— Prompt —
Please give back the listing below word for word and drop any images.

— Data listing —

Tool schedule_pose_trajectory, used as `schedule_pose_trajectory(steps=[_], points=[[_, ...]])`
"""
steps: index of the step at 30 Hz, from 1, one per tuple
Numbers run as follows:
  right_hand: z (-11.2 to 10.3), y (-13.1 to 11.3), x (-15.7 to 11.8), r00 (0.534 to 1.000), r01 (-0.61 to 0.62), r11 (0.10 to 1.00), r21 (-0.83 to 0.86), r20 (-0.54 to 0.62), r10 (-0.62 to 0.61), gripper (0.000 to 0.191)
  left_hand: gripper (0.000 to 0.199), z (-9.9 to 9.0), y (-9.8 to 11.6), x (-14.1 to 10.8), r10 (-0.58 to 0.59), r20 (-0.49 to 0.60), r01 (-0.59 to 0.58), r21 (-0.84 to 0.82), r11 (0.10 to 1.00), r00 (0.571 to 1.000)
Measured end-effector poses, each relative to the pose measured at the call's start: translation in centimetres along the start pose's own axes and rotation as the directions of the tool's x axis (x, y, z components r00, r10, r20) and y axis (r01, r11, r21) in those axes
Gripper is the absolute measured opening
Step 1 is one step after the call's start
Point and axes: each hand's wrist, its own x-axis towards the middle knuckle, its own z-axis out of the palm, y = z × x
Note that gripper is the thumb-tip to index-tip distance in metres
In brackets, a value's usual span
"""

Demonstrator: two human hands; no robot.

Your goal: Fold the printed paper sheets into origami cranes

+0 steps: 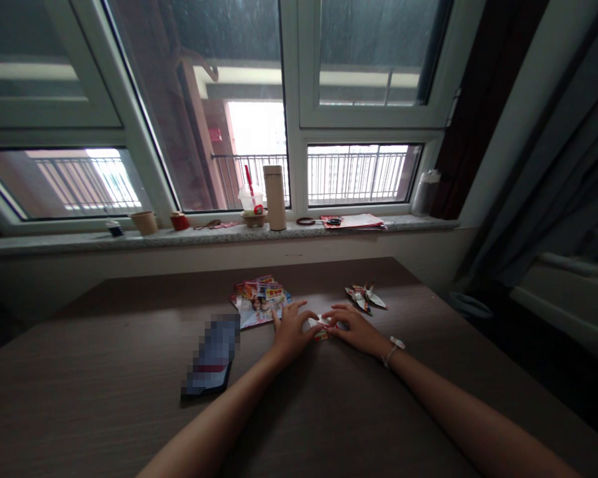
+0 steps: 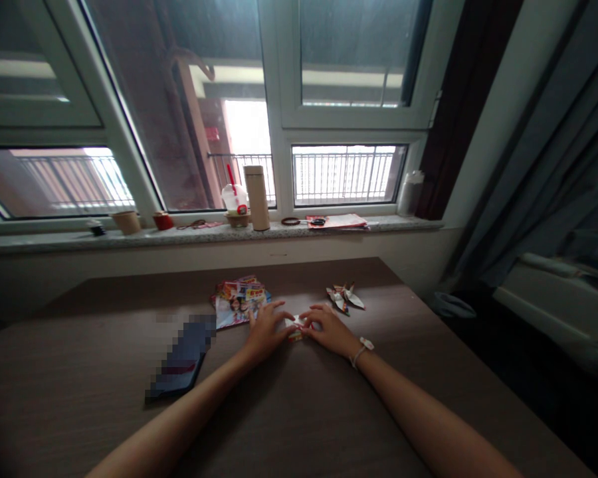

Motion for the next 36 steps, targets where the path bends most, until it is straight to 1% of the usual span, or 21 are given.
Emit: schedule_pose_trajectory(steps=[3,8,11,16,19,26,32,36], points=[[0.1,0.2,0.1,1.0,-0.02,1.0,0.023,0.004,0.02,0.014,0.024,0.2,0.0,0.1,0.022,0.022,-0.024,0.058,0.998,1.0],[0.2,0.4,0.3,0.999,0.003,0.999,0.051,-0.036,-0.001,0.015,0.021,0.4,0.1,0.2,0.02,0.026,-0.023,0.12,0.993,0.999],[0.3,0.5,0.4,0.999,0.008,0.999,0.031,-0.047,-0.007,0.011,0.021,0.4,0.2,0.3,-0.008,0.023,0.005,0.113,0.994,1.0],[0.5,0.5,0.4,0.997,-0.064,0.993,-0.097,-0.047,0.06,0.009,0.019,0.4,0.3,0.6,-0.04,0.024,0.038,0.096,0.995,0.999],[0.6,0.4,0.4,0.996,-0.079,0.986,-0.146,-0.039,0.074,0.01,0.017,0.5,0.2,0.8,-0.053,0.027,0.05,0.085,0.995,0.998],[0.7,0.0,0.4,0.995,-0.103,0.977,-0.188,-0.036,0.098,0.009,0.013,0.6,0.1,1.0,-0.046,0.012,0.045,0.092,0.995,0.999],[1.0,-0.7,0.1,0.991,-0.123,0.969,-0.212,-0.085,0.107,0.012,0.012,0.7,0.3,0.9,-0.039,-0.014,0.04,0.102,0.994,0.999],[1.1,-0.7,0.2,0.989,-0.131,0.971,-0.2,-0.093,0.114,0.011,0.011,0.4,0.4,0.7,-0.03,-0.024,0.032,0.099,0.995,0.999]])
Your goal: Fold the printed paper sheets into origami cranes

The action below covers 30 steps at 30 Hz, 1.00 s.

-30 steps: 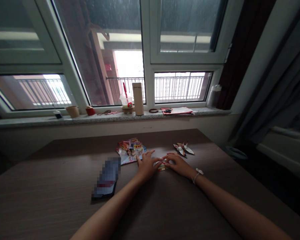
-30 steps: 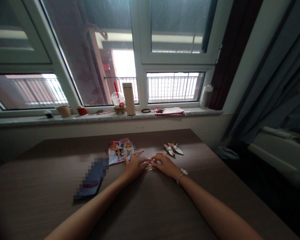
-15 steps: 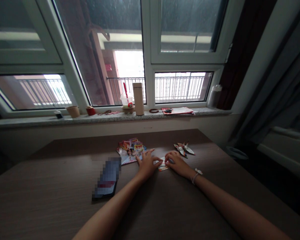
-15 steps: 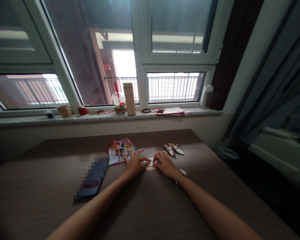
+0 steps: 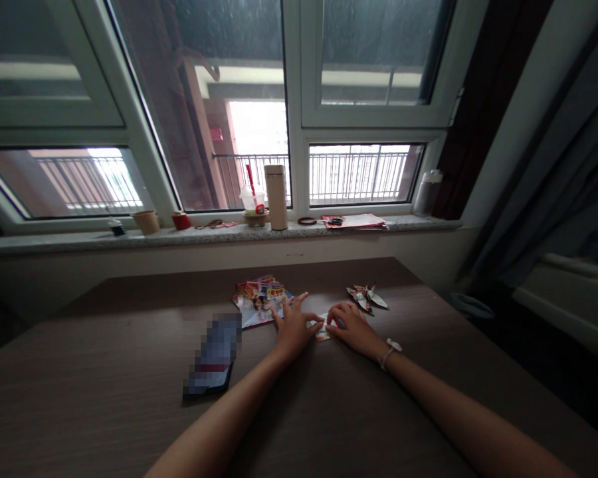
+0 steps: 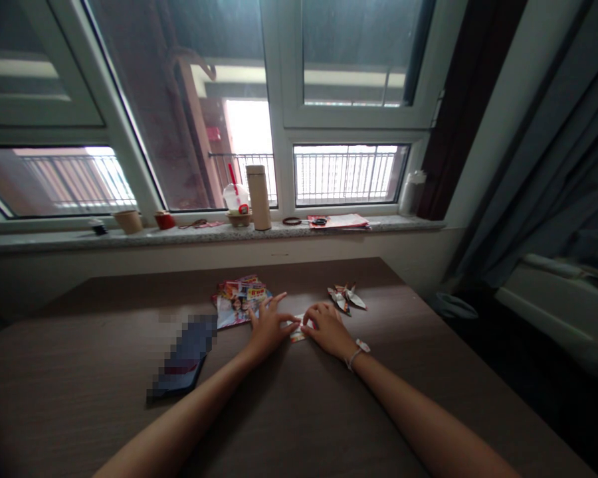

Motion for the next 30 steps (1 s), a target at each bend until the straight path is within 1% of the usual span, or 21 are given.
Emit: schedule_pose_trajectory(steps=[2,4,8,11,15,18,22,25,30], points=[[0.1,0.3,0.2,1.0,-0.025,1.0,0.005,-0.015,0.025,0.009,0.01,-0.1,0.0,-0.1,0.001,0.003,-0.001,-0.001,1.0,1.0],[0.1,0.7,0.4,0.996,-0.061,0.998,-0.002,-0.059,0.061,0.011,0.009,-0.3,-0.1,-0.3,0.016,0.008,-0.016,0.002,1.0,1.0],[-0.2,0.9,0.2,0.992,-0.033,0.999,-0.042,-0.127,0.027,0.013,0.009,-0.3,-0.2,-0.5,0.074,0.011,-0.074,0.018,0.997,0.997],[-0.5,0.1,-0.3,0.99,-0.008,0.996,-0.084,-0.143,-0.005,0.015,0.01,-0.3,-0.1,-0.7,0.067,0.008,-0.068,0.025,0.997,0.998],[-0.7,-1.0,-0.7,0.995,-0.012,0.992,-0.127,-0.1,-0.001,0.018,0.013,-0.3,-0.1,-0.9,0.065,-0.004,-0.065,0.022,0.998,0.998],[-0.6,-1.2,-0.7,0.998,-0.004,0.989,-0.148,-0.067,-0.006,0.021,0.013,-0.4,0.0,-1.0,0.073,-0.008,-0.072,0.018,0.997,0.997],[-0.5,-0.7,-0.5,1.0,0.01,0.995,-0.102,-0.023,-0.013,0.027,0.011,-0.6,0.1,-1.1,0.067,0.021,-0.067,0.012,0.998,0.998],[-0.3,0.0,-0.3,1.0,0.019,0.998,-0.056,0.016,-0.019,0.028,0.011,-0.6,0.0,-1.1,0.069,0.022,-0.069,0.003,0.998,0.997],[-0.1,0.6,0.0,0.999,0.027,0.998,-0.055,0.044,-0.024,0.029,0.016,-0.4,-0.3,-1.0,0.046,0.027,-0.046,-0.012,0.999,0.999]])
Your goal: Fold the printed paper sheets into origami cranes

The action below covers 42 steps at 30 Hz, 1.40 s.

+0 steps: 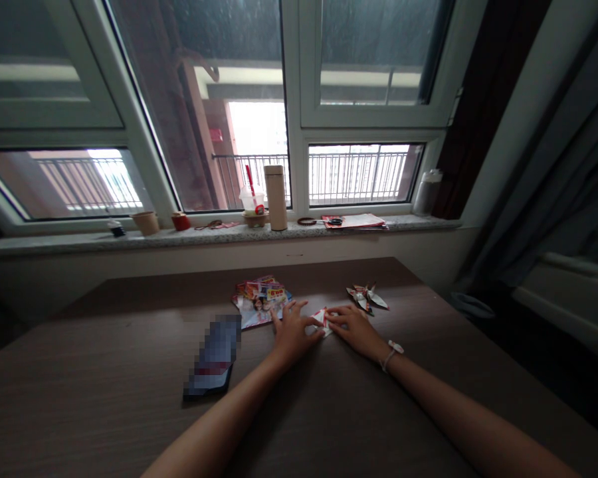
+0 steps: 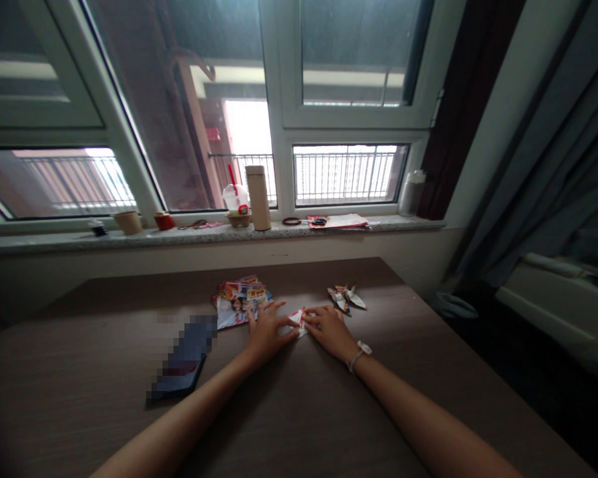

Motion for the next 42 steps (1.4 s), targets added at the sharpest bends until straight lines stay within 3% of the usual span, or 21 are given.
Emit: schedule_pose_trajectory(steps=[13,42], points=[[-0.2,-1.2,-0.3,0.999,-0.032,0.991,-0.127,-0.022,0.03,0.03,0.011,-0.3,0.3,0.1,0.008,0.011,-0.008,0.012,1.0,1.0],[-0.1,-2.2,0.0,0.988,-0.141,0.987,-0.081,-0.077,0.135,0.029,0.015,-0.2,0.1,0.2,0.003,0.02,-0.002,-0.026,1.0,1.0]])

— Response —
Tool schedule_pose_trajectory, used as `schedule_pose_trajectory(steps=[_], points=[[_, ...]])`
"""
steps: index of the step at 30 Hz, from 1, one per tuple
Numbers run as follows:
  right_hand: z (-11.2 to 10.3), y (-13.1 to 11.3), x (-15.7 to 11.8), r00 (0.534 to 1.000), r01 (-0.61 to 0.62), r11 (0.10 to 1.00), r21 (-0.83 to 0.86), r20 (-0.54 to 0.62), r10 (-0.62 to 0.61), gripper (0.000 to 0.191)
  left_hand: gripper (0.000 to 0.199), z (-9.9 to 9.0), y (-9.8 to 11.6), x (-14.1 to 10.8), r10 (-0.58 to 0.59), r20 (-0.49 to 0.60), r01 (-0.59 to 0.58), r21 (-0.84 to 0.82), r11 (0.10 to 1.00), r00 (0.571 to 1.000)
Measured end-effector poses, each relative to the pose measured at the call's start: translation in centimetres along the start pose's own axes and rotation as the directions of the tool's x axis (x, y, z components r00, r10, r20) and y axis (r01, r11, r21) in those axes
Gripper is the absolute measured opening
Step 1 is one step after the call's start
Point and axes: each hand's wrist, its own x-axis towards the middle knuckle, its own z-axis out of the palm, y = z × x
Note that gripper is the thumb-tip to index-tip distance in metres
In brackets, a value's usual span
"""

Demonstrator: two human hands; no robot.

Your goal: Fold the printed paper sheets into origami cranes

+0 steps: 
+0 steps: 

Motion for the next 36 steps, targets where the path bends most, until it is straight to 1% of the usual span, or 21 are given.
Emit: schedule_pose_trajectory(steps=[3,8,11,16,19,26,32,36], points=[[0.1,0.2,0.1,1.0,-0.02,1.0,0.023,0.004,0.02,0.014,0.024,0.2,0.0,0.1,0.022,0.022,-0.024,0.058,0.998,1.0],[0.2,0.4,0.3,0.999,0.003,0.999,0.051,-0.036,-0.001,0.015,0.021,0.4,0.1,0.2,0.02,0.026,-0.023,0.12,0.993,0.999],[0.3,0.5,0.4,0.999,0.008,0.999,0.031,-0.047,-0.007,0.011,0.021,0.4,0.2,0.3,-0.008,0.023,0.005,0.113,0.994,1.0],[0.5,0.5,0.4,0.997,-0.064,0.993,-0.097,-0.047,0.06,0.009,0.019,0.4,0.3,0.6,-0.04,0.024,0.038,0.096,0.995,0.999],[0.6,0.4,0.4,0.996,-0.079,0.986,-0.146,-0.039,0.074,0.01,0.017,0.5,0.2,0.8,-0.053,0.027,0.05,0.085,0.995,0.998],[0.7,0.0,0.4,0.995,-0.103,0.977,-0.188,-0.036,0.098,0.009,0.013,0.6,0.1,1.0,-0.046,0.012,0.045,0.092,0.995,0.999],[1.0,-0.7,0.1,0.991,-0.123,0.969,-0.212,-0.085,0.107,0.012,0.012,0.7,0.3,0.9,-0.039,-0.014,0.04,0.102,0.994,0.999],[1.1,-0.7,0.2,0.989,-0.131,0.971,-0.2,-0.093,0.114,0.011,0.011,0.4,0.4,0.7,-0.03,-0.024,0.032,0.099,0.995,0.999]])
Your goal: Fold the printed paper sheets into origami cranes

The action below covers 30 steps at 30 Hz, 1.00 s.

-30 steps: 
-30 steps: 
-15 steps: 
-15 steps: 
+0 steps: 
+0 steps: 

Motion for the next 30 steps (1 s), a target at each bend until the straight path is within 1% of the usual span, or 21 are given.
Emit: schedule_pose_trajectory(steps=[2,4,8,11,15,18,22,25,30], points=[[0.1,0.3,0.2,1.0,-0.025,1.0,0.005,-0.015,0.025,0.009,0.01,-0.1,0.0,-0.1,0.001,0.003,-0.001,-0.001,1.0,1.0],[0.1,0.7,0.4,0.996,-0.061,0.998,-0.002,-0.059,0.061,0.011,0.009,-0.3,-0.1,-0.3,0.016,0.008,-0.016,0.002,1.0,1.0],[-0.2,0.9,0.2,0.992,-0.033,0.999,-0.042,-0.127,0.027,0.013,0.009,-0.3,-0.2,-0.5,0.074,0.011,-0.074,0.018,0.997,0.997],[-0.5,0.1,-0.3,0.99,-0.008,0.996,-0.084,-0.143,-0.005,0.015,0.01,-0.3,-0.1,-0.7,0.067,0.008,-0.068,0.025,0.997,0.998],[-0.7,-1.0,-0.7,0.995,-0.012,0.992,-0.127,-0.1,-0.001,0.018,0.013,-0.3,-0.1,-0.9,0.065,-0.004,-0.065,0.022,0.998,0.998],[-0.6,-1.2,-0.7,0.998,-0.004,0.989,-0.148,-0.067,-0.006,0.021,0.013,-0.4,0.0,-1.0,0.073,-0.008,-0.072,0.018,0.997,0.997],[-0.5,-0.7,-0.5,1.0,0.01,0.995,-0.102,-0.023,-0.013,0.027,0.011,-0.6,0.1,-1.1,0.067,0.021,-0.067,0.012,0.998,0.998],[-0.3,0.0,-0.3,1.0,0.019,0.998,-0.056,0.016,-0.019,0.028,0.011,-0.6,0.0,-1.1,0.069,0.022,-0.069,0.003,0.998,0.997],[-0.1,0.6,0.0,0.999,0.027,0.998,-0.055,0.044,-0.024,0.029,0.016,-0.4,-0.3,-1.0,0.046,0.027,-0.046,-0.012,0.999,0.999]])
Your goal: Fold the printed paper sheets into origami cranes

The action below covers 42 steps at 30 Hz, 1.40 s.

+0 steps: 
+0 steps: 

Motion for the next 42 steps (1.4 s), targets added at the sharpest bends until straight lines stay within 3% of the usual span, or 21 are given.
Emit: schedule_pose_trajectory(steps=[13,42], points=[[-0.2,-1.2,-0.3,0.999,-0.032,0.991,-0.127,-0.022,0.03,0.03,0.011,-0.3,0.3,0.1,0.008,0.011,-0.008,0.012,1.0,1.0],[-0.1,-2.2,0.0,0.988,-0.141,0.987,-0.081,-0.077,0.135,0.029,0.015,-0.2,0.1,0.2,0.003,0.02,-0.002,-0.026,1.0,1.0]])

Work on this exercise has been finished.